I kiss him before I decide to.

It isn’t soft. Seven hours of terror pour out of me into his mouth all at once, and he meets it, one hand fisting in my hair and the other splayed wide across my back, dragging me up onto my toes.

The cold metal of the car bites into my spine.

I don’t care. His mouth is the only warm thing in this concrete tomb and I climb into it.

“Jo.” He pulls back half an inch, breathing hard. “You’re exhausted, we should...”

“Don’t.” I fist both hands in his shirt and pull him back. “I need to feel something that isn’t fear. Please.”

He stops arguing. His mouth comes back rougher, his hands drop to my hips and pin them to the car, and when his thigh pushes between my legs the friction punches a sound out of me that bounces off the concrete.

He pulls back just far enough to read my face. Whatever he finds there stops the argument cold.

I don’t have words for what I need. I don’t think I have to.

His hand slides down, under my waistband, past the elastic, and two fingers find me already slick and ready.

He swears, soft and reverent and filthy.

His thumb settles against the spot that takes my knees out from under me, his thigh holds me up, and he works me right there in the dark while strangers’ voices drift somewhere behind the parked cars.

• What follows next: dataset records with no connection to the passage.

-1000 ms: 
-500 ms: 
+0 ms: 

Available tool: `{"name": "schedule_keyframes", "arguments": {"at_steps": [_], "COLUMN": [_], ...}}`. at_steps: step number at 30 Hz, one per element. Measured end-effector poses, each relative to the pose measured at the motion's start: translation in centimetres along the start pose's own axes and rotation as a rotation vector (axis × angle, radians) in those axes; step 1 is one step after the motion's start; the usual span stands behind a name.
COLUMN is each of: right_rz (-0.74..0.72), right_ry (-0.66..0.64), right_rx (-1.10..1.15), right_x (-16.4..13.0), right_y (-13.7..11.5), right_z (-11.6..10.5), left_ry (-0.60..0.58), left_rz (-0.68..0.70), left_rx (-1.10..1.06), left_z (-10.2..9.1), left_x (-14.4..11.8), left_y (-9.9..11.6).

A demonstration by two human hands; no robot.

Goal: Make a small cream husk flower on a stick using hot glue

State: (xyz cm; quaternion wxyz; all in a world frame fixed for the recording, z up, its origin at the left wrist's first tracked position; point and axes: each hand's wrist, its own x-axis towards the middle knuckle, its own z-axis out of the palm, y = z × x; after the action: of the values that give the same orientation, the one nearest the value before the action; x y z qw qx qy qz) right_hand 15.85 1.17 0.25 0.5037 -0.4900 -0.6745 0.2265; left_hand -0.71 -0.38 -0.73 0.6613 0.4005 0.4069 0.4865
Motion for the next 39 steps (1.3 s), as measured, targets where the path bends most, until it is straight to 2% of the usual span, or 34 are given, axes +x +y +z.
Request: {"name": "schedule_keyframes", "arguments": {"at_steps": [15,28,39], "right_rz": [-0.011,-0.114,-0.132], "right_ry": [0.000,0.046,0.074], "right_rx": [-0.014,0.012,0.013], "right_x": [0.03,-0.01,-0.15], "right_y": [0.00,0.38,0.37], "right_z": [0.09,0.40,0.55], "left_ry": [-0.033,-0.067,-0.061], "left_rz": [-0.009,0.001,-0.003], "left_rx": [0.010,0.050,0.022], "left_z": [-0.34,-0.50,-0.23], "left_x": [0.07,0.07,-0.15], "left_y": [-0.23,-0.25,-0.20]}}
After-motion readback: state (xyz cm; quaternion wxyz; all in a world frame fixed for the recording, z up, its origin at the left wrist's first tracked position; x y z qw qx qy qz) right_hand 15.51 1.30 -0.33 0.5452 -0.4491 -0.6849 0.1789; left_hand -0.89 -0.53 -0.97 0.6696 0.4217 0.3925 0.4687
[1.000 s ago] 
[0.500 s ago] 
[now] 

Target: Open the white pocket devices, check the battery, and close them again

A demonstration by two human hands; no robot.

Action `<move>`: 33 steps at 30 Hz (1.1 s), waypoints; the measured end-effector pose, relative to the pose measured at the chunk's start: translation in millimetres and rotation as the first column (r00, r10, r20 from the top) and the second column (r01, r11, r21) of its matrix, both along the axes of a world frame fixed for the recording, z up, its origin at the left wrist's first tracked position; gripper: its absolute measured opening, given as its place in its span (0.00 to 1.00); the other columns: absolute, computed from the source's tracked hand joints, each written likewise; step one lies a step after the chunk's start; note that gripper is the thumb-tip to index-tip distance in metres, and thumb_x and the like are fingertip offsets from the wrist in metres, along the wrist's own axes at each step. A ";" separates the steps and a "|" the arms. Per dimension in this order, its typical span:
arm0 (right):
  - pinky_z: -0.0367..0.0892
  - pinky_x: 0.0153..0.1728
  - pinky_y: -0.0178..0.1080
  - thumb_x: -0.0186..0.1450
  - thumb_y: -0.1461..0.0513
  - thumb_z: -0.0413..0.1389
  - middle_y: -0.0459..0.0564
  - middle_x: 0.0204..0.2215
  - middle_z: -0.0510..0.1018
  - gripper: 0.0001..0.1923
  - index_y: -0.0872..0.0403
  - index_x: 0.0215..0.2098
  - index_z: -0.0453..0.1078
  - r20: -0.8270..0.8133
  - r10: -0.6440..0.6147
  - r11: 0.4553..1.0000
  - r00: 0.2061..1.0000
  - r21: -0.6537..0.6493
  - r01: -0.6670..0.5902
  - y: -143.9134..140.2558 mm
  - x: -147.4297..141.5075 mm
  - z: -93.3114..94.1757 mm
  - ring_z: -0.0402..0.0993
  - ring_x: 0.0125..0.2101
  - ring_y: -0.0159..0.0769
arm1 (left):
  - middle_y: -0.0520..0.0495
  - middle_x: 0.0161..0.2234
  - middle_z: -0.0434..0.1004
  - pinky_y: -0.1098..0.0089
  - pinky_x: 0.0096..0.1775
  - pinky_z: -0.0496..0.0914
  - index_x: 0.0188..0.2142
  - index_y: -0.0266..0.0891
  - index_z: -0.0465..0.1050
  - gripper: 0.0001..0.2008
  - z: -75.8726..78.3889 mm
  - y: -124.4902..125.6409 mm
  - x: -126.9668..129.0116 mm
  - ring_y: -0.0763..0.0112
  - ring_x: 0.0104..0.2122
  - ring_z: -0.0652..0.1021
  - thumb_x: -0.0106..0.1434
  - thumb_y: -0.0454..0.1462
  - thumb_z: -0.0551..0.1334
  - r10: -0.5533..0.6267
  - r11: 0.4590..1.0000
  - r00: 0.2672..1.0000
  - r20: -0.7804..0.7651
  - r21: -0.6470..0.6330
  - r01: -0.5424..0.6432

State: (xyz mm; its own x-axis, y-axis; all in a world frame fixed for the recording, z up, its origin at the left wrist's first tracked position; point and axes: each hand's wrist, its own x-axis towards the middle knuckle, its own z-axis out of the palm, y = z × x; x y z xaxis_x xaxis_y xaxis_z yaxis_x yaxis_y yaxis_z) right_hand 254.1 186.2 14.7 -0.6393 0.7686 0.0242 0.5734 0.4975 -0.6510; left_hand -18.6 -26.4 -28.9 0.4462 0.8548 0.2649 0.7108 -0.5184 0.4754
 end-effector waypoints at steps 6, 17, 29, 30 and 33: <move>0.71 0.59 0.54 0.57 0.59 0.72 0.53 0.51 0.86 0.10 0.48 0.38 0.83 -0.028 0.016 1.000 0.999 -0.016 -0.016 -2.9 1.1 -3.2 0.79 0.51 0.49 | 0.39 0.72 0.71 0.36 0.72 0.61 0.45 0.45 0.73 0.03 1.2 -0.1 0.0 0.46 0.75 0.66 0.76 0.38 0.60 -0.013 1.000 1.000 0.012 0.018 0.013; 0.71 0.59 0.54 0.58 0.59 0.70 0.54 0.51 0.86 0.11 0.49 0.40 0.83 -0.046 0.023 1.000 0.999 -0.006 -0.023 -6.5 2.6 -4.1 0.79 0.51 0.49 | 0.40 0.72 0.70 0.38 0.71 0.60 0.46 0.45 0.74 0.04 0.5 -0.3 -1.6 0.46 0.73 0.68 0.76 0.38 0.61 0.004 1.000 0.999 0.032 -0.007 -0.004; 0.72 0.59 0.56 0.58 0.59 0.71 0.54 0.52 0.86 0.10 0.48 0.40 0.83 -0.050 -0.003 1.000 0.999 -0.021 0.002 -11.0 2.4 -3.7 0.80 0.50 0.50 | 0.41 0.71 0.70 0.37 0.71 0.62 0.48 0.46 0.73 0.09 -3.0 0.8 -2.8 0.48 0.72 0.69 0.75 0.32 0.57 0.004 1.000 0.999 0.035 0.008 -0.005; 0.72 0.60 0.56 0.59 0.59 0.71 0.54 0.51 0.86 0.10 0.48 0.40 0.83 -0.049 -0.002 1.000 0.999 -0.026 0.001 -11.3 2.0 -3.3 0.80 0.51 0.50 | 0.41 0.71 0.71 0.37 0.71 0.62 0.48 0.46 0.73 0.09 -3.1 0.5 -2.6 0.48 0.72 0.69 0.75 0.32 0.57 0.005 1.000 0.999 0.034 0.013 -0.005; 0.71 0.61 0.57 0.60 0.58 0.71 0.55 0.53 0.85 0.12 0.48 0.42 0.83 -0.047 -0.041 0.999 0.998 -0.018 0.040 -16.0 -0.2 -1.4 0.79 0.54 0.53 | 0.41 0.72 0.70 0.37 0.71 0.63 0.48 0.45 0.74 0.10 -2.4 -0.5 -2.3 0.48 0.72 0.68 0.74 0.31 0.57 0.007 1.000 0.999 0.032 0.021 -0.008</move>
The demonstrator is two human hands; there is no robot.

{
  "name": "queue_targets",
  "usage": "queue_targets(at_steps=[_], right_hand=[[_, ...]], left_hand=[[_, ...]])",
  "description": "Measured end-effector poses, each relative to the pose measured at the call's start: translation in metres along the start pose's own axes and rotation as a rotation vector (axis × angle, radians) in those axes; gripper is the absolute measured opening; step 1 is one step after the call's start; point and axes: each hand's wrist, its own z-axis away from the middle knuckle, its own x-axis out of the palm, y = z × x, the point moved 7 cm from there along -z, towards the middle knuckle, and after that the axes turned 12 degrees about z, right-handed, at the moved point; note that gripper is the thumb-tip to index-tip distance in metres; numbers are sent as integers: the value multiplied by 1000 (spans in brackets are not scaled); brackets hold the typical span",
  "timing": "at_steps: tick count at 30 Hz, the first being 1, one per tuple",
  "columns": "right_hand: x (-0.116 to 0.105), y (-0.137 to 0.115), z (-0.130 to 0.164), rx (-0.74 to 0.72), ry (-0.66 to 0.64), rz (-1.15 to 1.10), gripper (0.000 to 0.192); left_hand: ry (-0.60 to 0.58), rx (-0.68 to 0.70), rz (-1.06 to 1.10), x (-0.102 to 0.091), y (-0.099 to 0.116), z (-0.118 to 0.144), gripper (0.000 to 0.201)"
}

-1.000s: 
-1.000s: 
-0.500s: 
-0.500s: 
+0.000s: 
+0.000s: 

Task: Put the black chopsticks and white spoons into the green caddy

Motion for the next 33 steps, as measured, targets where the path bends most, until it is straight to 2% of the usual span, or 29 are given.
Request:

It isn’t the danger that does it. It’s the relief, the proof in my own body that the worst didn’t happen, that we’re both still here. The pleasure coils fast, no slow build to it, urgent in a way that has nothing to do with being watched.

He keeps his mouth at my temple the whole time, telling me Rory is okay, that I’m okay, that he has me.

There’s no glass wall here, no audience, no almost. Just his hand and his voice and the slow permission to fall apart where it’s safe.

I break with my face pressed into his neck and his name leaving me on a long breath, my whole body clenching around his hand, and for once I don’t swallow the sound. He holds me through every aftershock, palm gentling, until my legs remember their job.

When I can breathe again I reach for his belt. “Your turn.”

He catches my wrist. “Not here, not like this.”

“Nick...”

“I want to do this right.” His kiss is soft, tender. “I want to take my time with you. Not in a parking garage where anyone could...”

We straighten our clothes in the quiet, neither of us in any real hurry, the garage empty around us except for a cooling engine ticking somewhere down the row.

Then the laughter bubbles up.

“I cannot believe I just did that,” I manage. “In a hospital parking garage.”

“You needed to feel something that wasn’t fear.” His mouth curves. “I am not even a little sorry.”

“Oh my god.”

“For the record...” He opens the car door for me, that almost-smile playing at his lips. “Jo, that was the hottest thing that’s ever happened to me.”

“This is going to wreck us both.”

“Probably.” The smile breaks through fully, years falling off him. “Your place or mine?”

“Mine. It’s closer.”

He drives fast.

We don’t make it past the front door.